**ENTRIES PROVIDED:**
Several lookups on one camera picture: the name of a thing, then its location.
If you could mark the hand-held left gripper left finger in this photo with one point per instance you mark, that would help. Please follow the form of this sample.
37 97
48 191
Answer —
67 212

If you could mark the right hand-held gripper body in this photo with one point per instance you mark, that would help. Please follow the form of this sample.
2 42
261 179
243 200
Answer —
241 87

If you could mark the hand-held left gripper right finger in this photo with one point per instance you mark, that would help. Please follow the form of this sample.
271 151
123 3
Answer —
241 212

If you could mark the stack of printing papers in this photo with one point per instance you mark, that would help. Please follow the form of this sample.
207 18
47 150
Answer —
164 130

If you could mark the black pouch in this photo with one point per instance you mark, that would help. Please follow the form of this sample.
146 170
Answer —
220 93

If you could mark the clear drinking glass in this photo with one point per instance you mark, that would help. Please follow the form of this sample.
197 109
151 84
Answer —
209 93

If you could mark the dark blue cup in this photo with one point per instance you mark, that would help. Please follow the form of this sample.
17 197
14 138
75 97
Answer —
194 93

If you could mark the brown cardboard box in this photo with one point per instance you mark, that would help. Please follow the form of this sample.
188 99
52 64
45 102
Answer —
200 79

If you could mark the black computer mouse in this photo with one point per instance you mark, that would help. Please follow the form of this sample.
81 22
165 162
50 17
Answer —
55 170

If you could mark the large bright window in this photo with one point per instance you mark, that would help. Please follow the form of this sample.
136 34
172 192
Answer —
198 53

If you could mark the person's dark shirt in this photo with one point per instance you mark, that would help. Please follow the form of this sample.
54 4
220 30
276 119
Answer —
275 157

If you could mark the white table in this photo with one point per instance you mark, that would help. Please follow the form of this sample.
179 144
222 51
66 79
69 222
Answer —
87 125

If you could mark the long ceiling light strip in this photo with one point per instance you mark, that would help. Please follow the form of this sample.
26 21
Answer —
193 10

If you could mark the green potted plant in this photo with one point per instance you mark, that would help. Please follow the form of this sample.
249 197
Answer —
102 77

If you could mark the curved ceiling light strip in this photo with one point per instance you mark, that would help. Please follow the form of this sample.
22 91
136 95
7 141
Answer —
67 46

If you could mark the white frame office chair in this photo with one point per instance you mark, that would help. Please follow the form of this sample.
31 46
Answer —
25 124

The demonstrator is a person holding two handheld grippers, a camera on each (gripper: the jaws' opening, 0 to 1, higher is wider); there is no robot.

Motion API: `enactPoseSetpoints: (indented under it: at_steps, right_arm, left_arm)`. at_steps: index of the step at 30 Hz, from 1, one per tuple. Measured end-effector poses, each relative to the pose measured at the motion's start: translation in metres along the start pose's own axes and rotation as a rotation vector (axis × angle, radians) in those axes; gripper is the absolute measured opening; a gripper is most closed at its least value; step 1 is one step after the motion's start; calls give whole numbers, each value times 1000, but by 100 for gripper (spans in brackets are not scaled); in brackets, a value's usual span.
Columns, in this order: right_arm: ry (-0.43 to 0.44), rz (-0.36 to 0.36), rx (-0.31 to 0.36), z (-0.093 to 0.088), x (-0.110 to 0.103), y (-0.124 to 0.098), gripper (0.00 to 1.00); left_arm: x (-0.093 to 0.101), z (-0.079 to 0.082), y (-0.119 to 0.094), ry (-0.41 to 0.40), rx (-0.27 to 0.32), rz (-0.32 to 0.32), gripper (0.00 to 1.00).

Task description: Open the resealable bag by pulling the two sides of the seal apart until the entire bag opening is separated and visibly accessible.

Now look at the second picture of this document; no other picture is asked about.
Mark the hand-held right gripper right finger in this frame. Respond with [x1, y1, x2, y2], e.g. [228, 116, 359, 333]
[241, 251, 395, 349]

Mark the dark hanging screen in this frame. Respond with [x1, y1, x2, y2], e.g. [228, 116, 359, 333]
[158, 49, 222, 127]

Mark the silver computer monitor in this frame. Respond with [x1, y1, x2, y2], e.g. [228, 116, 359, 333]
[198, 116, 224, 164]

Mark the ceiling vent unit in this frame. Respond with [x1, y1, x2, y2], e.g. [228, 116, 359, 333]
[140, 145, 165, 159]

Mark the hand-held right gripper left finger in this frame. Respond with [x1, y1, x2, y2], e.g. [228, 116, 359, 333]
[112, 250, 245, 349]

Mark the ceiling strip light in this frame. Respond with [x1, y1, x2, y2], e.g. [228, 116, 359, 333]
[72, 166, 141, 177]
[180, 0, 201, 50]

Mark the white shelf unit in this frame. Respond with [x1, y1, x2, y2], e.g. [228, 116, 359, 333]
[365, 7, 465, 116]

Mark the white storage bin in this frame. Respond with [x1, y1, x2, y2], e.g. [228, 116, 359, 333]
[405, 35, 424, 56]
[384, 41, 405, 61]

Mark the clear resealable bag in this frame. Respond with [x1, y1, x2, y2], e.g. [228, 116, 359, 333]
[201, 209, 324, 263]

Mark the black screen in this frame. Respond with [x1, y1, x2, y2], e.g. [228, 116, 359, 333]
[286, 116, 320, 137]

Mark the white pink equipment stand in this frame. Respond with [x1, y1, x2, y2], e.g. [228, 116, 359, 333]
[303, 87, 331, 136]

---

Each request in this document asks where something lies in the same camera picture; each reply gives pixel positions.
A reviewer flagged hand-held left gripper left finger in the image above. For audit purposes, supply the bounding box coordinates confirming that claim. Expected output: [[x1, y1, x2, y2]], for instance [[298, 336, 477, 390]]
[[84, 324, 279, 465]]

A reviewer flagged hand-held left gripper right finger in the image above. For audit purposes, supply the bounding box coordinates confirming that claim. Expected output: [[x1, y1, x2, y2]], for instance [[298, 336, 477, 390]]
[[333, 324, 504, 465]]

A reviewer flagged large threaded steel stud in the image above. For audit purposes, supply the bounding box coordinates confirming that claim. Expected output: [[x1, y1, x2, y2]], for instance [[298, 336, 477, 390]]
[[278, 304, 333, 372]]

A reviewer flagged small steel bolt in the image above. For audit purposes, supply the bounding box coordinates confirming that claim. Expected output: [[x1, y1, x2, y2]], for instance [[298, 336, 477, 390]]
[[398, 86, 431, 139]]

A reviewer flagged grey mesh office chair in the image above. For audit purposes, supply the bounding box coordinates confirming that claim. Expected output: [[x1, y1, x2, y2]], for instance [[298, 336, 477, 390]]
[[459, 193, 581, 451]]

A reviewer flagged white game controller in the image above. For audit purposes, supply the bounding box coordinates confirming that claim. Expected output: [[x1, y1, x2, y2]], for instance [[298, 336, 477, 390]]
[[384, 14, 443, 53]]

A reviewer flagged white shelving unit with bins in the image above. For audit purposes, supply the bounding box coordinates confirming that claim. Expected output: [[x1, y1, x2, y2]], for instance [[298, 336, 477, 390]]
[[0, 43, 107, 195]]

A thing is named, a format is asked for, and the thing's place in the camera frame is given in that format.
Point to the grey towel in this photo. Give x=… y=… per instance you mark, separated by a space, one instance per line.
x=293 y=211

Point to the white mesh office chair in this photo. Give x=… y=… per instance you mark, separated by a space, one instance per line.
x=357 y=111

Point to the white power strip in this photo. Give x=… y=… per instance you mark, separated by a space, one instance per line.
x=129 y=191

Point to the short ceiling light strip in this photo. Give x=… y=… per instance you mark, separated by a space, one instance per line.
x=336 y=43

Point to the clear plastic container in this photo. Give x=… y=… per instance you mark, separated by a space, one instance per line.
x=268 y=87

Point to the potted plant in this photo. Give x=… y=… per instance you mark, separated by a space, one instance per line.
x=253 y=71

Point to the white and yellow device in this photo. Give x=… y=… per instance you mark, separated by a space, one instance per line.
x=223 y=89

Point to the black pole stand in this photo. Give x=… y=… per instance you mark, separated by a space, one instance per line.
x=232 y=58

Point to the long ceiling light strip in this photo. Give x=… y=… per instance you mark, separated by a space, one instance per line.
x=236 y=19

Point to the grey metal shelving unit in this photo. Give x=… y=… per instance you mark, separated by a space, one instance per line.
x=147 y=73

**WORK REQUEST:** Tally every line in the listing above that contains "asked", then state only the total.

**OUTPUT FOR THIS TASK:** 2